— About this task —
The whole listing below must be repeated exactly.

:: Source data

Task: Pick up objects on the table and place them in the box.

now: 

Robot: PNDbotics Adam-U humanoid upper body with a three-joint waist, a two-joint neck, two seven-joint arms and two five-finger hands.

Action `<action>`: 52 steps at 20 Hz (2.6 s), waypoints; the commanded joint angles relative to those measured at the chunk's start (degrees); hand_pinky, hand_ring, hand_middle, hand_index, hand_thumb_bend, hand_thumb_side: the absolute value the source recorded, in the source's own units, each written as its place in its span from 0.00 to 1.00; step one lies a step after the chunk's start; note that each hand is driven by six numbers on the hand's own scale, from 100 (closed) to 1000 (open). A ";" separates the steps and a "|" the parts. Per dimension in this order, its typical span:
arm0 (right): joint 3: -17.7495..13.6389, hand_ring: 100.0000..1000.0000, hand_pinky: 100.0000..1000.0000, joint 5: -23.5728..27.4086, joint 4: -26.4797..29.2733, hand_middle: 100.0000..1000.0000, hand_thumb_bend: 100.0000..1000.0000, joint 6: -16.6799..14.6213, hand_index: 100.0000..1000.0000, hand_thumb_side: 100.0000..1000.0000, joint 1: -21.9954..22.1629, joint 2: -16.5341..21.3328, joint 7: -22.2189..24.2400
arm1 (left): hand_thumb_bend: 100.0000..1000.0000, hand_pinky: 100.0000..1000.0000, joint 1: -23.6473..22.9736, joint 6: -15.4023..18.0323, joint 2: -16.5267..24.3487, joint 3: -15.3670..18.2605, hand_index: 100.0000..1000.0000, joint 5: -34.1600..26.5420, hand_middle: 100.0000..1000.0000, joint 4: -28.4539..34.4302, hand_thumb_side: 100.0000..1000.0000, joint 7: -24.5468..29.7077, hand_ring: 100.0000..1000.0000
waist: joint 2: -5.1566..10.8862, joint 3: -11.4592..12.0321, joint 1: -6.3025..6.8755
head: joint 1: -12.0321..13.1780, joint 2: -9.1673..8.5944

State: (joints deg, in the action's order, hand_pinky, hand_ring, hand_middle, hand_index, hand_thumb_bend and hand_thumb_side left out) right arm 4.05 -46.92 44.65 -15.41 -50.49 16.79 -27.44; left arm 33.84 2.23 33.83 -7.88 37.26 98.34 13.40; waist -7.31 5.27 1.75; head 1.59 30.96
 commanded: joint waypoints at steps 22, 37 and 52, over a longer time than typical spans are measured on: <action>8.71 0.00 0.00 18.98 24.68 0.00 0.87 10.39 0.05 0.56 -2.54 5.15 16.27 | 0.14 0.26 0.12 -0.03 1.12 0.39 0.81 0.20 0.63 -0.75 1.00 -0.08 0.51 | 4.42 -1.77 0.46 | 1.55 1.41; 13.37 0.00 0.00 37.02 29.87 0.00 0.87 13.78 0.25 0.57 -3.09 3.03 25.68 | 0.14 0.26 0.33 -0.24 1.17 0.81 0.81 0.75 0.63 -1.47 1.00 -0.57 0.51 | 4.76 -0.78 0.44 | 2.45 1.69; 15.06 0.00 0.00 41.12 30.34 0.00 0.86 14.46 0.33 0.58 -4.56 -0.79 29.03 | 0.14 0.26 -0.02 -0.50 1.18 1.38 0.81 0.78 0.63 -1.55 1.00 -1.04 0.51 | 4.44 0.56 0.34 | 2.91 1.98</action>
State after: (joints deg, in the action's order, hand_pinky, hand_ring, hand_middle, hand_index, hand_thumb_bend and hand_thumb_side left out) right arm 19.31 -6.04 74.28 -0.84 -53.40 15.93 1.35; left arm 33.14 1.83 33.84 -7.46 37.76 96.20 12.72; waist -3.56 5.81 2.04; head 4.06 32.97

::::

— Output of the exercise —
Task: Pick up objects on the table and place them in the box.

now: 

Robot: PNDbotics Adam-U humanoid upper body with a three-joint waist, a two-joint neck, two seven-joint arms and two five-finger hands.

Action `<action>`: 52 steps at 20 Hz (2.6 s), waypoints; the commanded joint angles relative to those measured at the chunk's start (degrees); hand_pinky, hand_ring, hand_middle, hand_index, hand_thumb_bend, hand_thumb_side: the absolute value the source recorded, in the source's own units, each written as its place in its span from 0.00 to 1.00; step one lies a step after the chunk's start; note that each hand is driven by six numbers on the hand's own scale, from 100 (closed) to 1000 (open). A ";" separates the steps and a "|" the parts. Per dimension in this order, its typical span:
arm0 (right): joint 3: -17.7495..13.6389, hand_ring: 100.0000..1000.0000, hand_pinky: 100.0000..1000.0000, joint 5: -23.5728..27.4086, joint 4: -26.4797..29.2733, hand_middle: 100.0000..1000.0000, hand_thumb_bend: 100.0000..1000.0000, joint 6: -16.6799..14.6213, hand_index: 100.0000..1000.0000, hand_thumb_side: 100.0000..1000.0000, joint 1: -21.9954..22.1629, joint 2: -16.5341..21.3328, joint 7: -22.2189..24.2400
arm1 (left): hand_thumb_bend: 100.0000..1000.0000, hand_pinky: 100.0000..1000.0000, joint 1: -23.6473..22.9736, joint 6: -15.4023..18.0323, joint 2: -16.5267..24.3487, joint 3: -15.3670..18.2605, hand_index: 100.0000..1000.0000, joint 5: -34.1600..26.5420, hand_middle: 100.0000..1000.0000, joint 4: -28.4539..34.4302, hand_thumb_side: 100.0000..1000.0000, joint 7: -24.5468..29.7077, hand_ring: 100.0000..1000.0000
waist: joint 2: -5.1566..10.8862, joint 3: -11.4592..12.0321, joint 1: -6.3025..6.8755
head: joint 1: -12.0321..13.1780, joint 2: -9.1673..8.5944

State: (joints deg, in the action's order, hand_pinky, hand_ring, hand_middle, hand_index, hand_thumb_bend and hand_thumb_side left out) right arm 4.05 -46.92 44.65 -15.41 -50.49 16.79 -27.44; left arm 33.84 2.23 33.83 -7.88 37.26 98.34 13.40; waist -7.31 5.27 1.75; head 1.59 30.96
 commanded: joint waypoints at steps 22, 37 and 52, over a longer time than typical spans are measured on: <action>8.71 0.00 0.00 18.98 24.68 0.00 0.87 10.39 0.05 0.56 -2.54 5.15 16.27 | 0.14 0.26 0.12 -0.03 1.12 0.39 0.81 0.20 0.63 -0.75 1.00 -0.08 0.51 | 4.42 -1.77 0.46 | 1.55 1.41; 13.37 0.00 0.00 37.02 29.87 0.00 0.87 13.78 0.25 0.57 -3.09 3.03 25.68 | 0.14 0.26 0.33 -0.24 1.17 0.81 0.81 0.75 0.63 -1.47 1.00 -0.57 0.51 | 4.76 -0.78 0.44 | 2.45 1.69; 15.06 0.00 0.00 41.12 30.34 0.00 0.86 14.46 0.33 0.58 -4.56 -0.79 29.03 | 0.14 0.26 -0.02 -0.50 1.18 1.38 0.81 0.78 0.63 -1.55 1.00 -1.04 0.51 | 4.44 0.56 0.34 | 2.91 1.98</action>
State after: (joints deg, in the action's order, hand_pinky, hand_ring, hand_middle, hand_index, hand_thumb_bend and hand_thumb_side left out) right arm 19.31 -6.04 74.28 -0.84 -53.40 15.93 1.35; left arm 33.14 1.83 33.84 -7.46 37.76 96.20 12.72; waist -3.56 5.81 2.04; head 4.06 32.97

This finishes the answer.